- Polygon Labs announced “Open Money Stack,” a modular payments infrastructure framework aimed at regulated stablecoin payments and modernizing cross-border money movement.
- What it’s designed to do: Combine key building blocks—settlement, liquidity, orchestration/routing, and compliance—into a single, modular system.
- Polygon said fintechs and institutions will be able to adopt only the components they need.
Polygon Labs is pitching a new “Open Money Stack” as stablecoin payments move from crypto-native rails toward mainstream financial plumbing, outlining a modular framework it says will help fintechs and regulated institutions move tokenized dollars across borders without stitching together wallets, on-ramps, routing and compliance tools from multiple vendors.
“All money will move onchain over time. The companies and infrastructure that define that future will be built in the next few years, and this is the moment that matters,” Polygon Founder Sandeep Nailwal and Polygon Labs CEO Marc Boiron said in a joint statement sahred with AlexaBlockchain.
“Our mission is simple. Move all money onchain and make it seamless, open, and interoperable for everyone,” they added.
The company said the Open Money Stack—scheduled to roll out in phases—will bundle onchain settlement with orchestration, liquidity and compliance services, while remaining “chain neutral” so payment firms can accept assets from multiple networks without forcing end users to bridge tokens or manage gas.
The announcement lands as stablecoins, once primarily used for crypto trading, increasingly show up in cross-border flows and corporate treasury experiments. Citigroup, in a September 2025 report, projected stablecoin issuance could reach about $1.9 trillion in a base case by 2030 and $4.0 trillion in a bull case. The outlook hinges less on token mechanics than on whether compliant distribution and settlement networks can scale.
A framework aimed at regulated money movement
Polygon’s framing is that the hardest part of stablecoin adoption is no longer the blockchain itself, but the surrounding “plumbing”: onboarding from bank accounts into tokenized cash, screening transactions, managing wallet UX, and routing payments across liquidity venues and rails. On its “vision” page for the Open Money Stack, Polygon argues today’s money movement remains “slow, expensive and uncertain,” and that “all money will be onchain,” with the category-defining infrastructure built over the next few years.

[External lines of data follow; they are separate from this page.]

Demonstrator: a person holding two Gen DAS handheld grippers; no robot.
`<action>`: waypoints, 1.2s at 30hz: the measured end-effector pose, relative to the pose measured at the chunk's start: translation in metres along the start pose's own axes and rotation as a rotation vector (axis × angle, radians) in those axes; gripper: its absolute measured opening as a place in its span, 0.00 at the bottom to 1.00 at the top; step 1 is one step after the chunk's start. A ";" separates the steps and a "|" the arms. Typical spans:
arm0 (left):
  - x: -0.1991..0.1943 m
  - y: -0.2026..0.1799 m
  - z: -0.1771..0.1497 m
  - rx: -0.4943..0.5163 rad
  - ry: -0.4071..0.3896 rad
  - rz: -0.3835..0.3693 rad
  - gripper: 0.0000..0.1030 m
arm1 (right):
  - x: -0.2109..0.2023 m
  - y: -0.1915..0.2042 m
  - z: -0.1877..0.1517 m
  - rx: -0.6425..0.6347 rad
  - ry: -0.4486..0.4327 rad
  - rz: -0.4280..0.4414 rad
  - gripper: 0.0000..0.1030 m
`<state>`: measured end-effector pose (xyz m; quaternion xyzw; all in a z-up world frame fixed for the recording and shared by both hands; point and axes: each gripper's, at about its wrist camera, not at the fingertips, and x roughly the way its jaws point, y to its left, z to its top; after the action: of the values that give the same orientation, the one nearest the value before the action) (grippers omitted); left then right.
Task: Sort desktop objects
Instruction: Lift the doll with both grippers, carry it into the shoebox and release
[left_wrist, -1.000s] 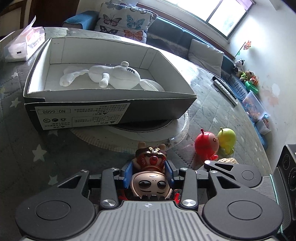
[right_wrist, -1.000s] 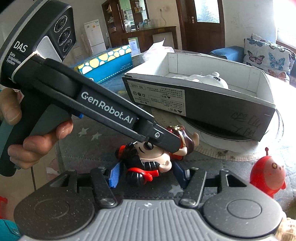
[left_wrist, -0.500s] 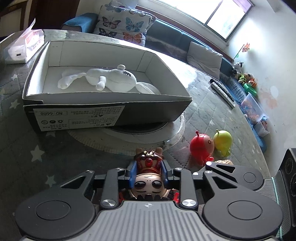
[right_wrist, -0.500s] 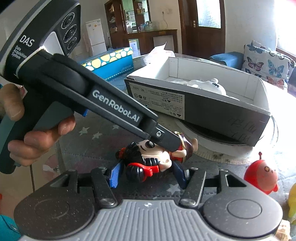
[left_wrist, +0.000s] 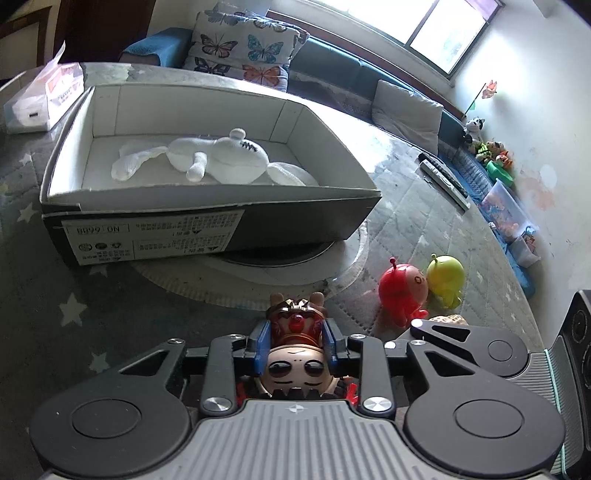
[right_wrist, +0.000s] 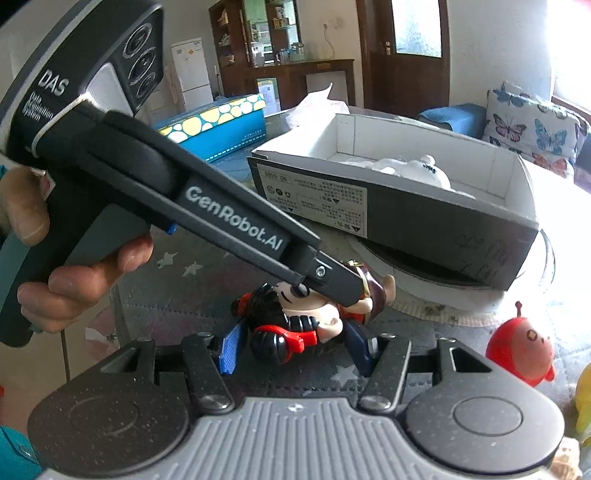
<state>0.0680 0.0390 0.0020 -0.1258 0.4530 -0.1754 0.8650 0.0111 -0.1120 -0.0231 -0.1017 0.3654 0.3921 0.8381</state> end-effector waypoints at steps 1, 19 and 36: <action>-0.003 -0.001 0.001 0.002 -0.009 -0.003 0.31 | -0.003 0.000 0.001 -0.004 -0.005 -0.005 0.56; 0.007 -0.022 0.118 -0.034 -0.197 -0.101 0.31 | -0.032 -0.067 0.099 -0.138 -0.092 -0.154 0.56; 0.098 0.029 0.151 -0.169 -0.075 -0.117 0.31 | 0.060 -0.144 0.125 -0.120 0.165 -0.079 0.56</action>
<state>0.2502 0.0339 0.0031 -0.2311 0.4255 -0.1817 0.8559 0.2085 -0.1162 0.0073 -0.1981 0.4047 0.3701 0.8124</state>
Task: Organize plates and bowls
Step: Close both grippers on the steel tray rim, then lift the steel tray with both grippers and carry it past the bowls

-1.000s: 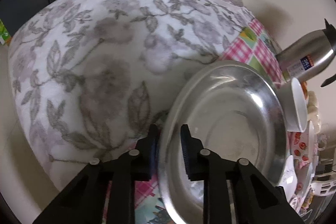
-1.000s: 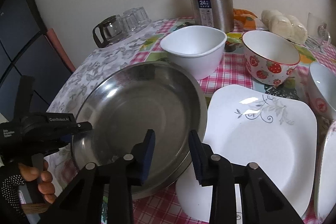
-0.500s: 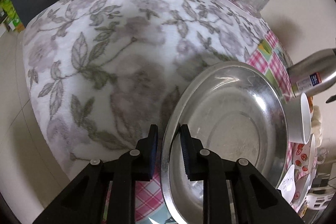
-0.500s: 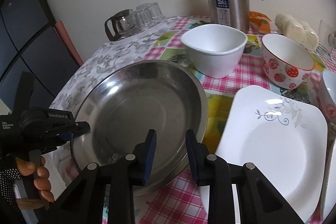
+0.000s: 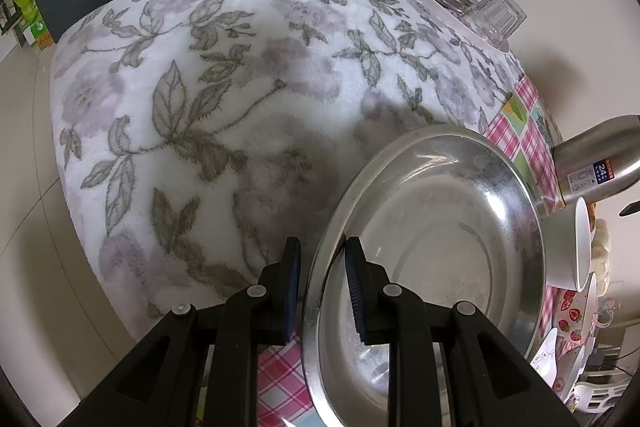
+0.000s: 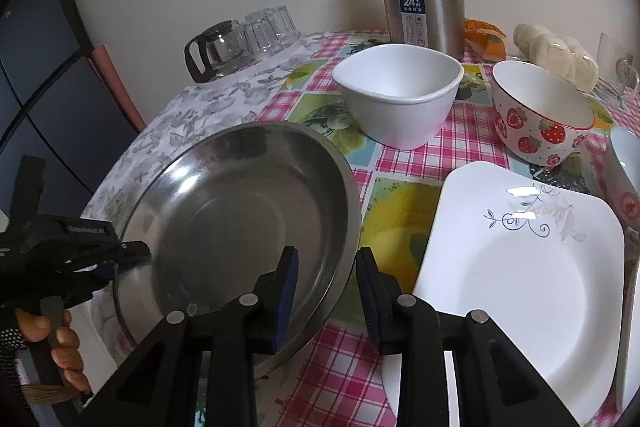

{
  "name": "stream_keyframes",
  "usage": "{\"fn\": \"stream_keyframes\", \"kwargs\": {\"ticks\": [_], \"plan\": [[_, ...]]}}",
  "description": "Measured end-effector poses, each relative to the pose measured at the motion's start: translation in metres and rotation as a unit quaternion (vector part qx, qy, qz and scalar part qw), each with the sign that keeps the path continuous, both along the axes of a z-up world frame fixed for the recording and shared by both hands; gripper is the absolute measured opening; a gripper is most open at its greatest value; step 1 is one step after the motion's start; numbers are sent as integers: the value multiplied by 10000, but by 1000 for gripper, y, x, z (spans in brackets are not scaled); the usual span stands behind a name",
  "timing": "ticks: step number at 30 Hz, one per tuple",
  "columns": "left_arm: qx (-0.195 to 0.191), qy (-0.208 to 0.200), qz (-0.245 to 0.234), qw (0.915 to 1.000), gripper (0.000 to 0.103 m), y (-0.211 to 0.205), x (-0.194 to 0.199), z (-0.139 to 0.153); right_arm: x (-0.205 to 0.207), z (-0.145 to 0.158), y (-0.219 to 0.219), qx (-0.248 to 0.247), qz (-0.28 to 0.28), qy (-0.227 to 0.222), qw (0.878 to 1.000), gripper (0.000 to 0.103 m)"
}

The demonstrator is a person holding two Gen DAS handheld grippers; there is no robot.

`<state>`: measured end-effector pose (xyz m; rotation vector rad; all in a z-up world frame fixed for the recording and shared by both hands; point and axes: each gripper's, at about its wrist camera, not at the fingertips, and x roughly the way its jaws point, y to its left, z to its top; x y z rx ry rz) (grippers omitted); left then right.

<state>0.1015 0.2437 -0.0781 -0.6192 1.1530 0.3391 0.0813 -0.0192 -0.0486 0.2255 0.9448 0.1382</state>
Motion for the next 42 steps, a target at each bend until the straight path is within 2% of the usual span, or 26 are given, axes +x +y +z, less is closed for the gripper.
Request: {"fn": "stream_keyframes", "kwargs": {"ticks": [13, 18, 25, 31, 42], "plan": [[260, -79, -88, 9996, 25, -8, 6, -3, 3, -22, 14, -205, 150, 234, 9994, 26], [390, -119, -238, 9989, 24, -9, 8, 2, 1, -12, 16, -262, 212, 46, 9994, 24], [346, -262, -377, 9983, 24, -11, 8, 12, -1, 3, 12, -204, 169, -92, 9996, 24], [313, -634, -486, 9963, 24, -14, 2, 38, -7, 25, 5, -74, 103, -340, 9993, 24], [576, -1526, -830, 9831, 24, -44, -17, 105, -26, 80, -17, 50, -82, -981, 9951, 24]]}}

Polygon says the Open Money Stack will include components such as blockchain rails, wallet infrastructure, on- and off-ramps, cross-chain interoperability, compliance tooling, onchain identity and “onchain earning,” positioning the system as a one-stop integration for payment providers that want to keep funds onchain rather than treat blockchains as a temporary settlement hop.

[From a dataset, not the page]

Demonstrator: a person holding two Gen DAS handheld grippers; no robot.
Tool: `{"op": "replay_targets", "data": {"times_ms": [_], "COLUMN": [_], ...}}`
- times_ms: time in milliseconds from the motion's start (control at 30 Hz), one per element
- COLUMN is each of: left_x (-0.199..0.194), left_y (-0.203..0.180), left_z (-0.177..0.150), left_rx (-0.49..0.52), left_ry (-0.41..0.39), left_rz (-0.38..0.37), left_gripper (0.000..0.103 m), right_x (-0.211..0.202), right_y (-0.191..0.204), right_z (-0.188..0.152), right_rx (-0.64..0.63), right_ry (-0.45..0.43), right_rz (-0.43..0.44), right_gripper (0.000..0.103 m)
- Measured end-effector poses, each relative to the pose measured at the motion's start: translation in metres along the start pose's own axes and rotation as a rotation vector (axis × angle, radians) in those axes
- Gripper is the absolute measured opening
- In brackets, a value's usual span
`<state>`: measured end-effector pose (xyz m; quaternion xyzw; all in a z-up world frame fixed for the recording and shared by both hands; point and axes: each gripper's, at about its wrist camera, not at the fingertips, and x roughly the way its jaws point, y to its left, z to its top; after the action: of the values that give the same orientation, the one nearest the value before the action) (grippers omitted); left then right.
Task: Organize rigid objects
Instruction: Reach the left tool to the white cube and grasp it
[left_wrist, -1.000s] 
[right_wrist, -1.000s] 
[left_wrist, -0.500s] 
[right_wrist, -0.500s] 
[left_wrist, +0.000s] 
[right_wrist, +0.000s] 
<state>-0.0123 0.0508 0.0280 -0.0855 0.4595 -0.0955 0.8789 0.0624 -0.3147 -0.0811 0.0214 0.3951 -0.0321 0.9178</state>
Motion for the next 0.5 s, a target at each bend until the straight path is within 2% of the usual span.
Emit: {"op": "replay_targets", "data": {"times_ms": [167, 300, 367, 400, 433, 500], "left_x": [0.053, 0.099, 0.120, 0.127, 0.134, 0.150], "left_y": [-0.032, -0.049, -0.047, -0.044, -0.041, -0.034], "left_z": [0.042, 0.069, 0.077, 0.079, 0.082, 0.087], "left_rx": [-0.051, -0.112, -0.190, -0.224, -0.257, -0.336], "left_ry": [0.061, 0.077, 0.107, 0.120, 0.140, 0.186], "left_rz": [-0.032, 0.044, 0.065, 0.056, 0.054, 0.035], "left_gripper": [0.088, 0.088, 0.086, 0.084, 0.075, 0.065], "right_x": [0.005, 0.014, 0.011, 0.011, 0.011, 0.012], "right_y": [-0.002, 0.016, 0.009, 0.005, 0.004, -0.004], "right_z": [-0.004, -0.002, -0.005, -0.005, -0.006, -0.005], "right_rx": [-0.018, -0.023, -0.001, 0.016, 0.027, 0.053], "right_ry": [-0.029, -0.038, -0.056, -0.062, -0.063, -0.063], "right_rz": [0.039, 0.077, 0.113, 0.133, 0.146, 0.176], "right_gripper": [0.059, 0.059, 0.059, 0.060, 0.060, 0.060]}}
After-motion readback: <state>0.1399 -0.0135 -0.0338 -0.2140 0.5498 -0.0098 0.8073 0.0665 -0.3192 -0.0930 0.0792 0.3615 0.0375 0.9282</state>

The company also tied the initiative to its broader interoperability efforts—pointing to Agglayer as a way to make chains “invisible” to users, so senders and recipients interact as if they’re on the same network even when settlement is happening across multiple chains.
Why Polygon is leaning into payments
Polygon is attempting to differentiate on operational track record and stablecoin liquidity. Its payments marketing pages cite about $3 billion of stablecoin supply on Polygon, $0.001 average transaction costs, and 5.3+ billion total transactions—metrics it uses to argue the network is already supporting production payment flows rather than pilots.

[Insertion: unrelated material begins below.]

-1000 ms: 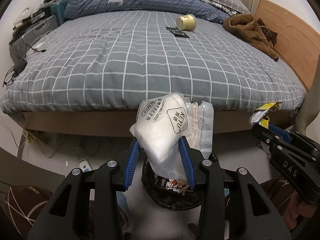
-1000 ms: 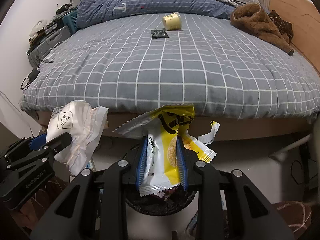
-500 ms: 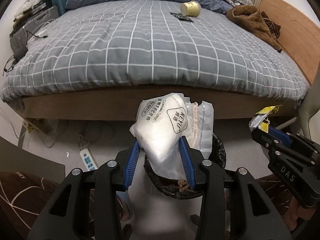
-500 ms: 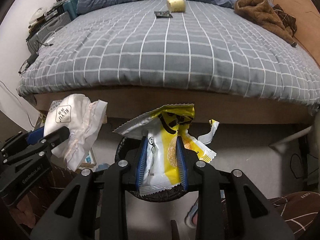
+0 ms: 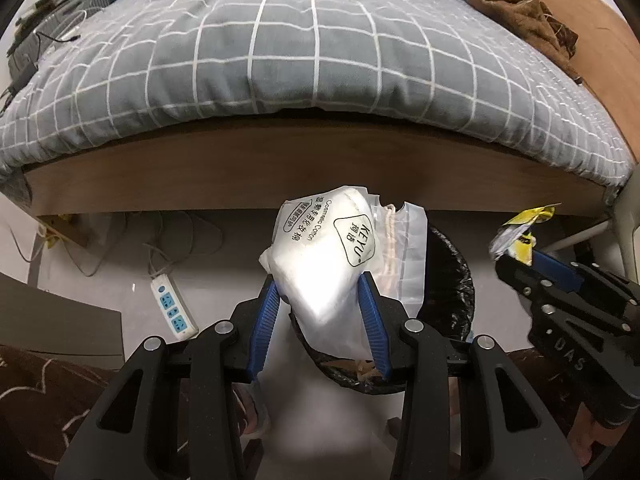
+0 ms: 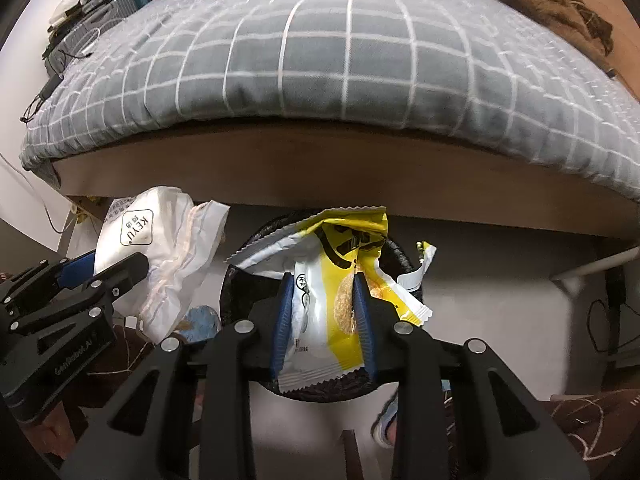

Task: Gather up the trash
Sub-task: 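Open the right tool to drop the snack wrapper while the left tool releases the mask packet into the bin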

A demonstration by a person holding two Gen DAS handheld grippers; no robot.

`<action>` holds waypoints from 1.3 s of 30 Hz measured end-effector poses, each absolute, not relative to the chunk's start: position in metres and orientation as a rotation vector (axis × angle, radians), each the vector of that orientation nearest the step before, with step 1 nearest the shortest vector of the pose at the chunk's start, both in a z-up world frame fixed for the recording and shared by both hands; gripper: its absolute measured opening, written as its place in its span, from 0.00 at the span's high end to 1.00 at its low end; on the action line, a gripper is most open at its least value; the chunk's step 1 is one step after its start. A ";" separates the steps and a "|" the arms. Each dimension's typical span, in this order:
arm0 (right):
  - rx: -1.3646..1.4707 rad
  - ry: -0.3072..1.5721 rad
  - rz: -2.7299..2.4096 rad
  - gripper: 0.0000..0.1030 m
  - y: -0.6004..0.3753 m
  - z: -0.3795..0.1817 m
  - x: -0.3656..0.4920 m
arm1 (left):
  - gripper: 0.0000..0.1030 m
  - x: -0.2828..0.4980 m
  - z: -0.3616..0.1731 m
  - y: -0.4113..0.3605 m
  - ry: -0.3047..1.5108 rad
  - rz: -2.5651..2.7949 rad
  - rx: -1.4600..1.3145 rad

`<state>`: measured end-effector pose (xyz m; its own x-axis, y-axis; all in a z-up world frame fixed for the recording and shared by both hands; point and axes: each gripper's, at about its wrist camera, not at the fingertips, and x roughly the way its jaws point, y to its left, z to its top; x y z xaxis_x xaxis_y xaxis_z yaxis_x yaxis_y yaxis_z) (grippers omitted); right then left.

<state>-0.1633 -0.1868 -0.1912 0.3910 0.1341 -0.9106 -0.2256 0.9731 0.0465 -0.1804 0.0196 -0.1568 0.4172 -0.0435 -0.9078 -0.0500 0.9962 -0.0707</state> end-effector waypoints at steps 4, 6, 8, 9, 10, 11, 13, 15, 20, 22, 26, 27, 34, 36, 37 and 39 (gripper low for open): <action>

In a year-end 2025 recap, Polygon Labs said much of Polygon’s sustained usage came from applications that “move value” such as payments, remittances, subscriptions and onchain financial products, and it highlighted activity tied to fintech integrations including Stripe and Revolut.
A crowded race for stablecoin “plumbing”
Polygon is far from alone in building a payments stack around tokenized dollars.
- Visa said in December 2025 it launched USDC settlement for U.S. institutions, citing more than $3.5 billion in annualized stablecoin settlement volume as it expands stablecoin-based settlement beyond pilot corridors.
- Circle markets a suite of stablecoin payments tools and describes a “Circle Payments Network” intended to connect financial institutions for real-time, stablecoin-powered money movement.
- Traditional finance is also experimenting with clearing layers. Barclays took a stake in stablecoin-settlement startup Ubyx, as banks explore ways to settle across stablecoins from different issuers within regulatory boundaries.
Those efforts reflect a broader shift: stablecoins are increasingly treated as a new settlement rail, but the market’s center of gravity is moving toward compliance, identity, dispute handling, issuer risk, and the ability to connect stablecoins with bank accounts and merchant acceptance at scale.
Polygon Labs said the Open Money Stack will launch in phases and is soliciting early partners.
The market impact will likely hinge on specifics still to come: which compliance standards and jurisdictions it supports first, how it handles fiat on/ off-ramps and identity, whether it can route across multiple chains without reintroducing “closed network” dynamics, and how pricing compares with incumbents building similar rails.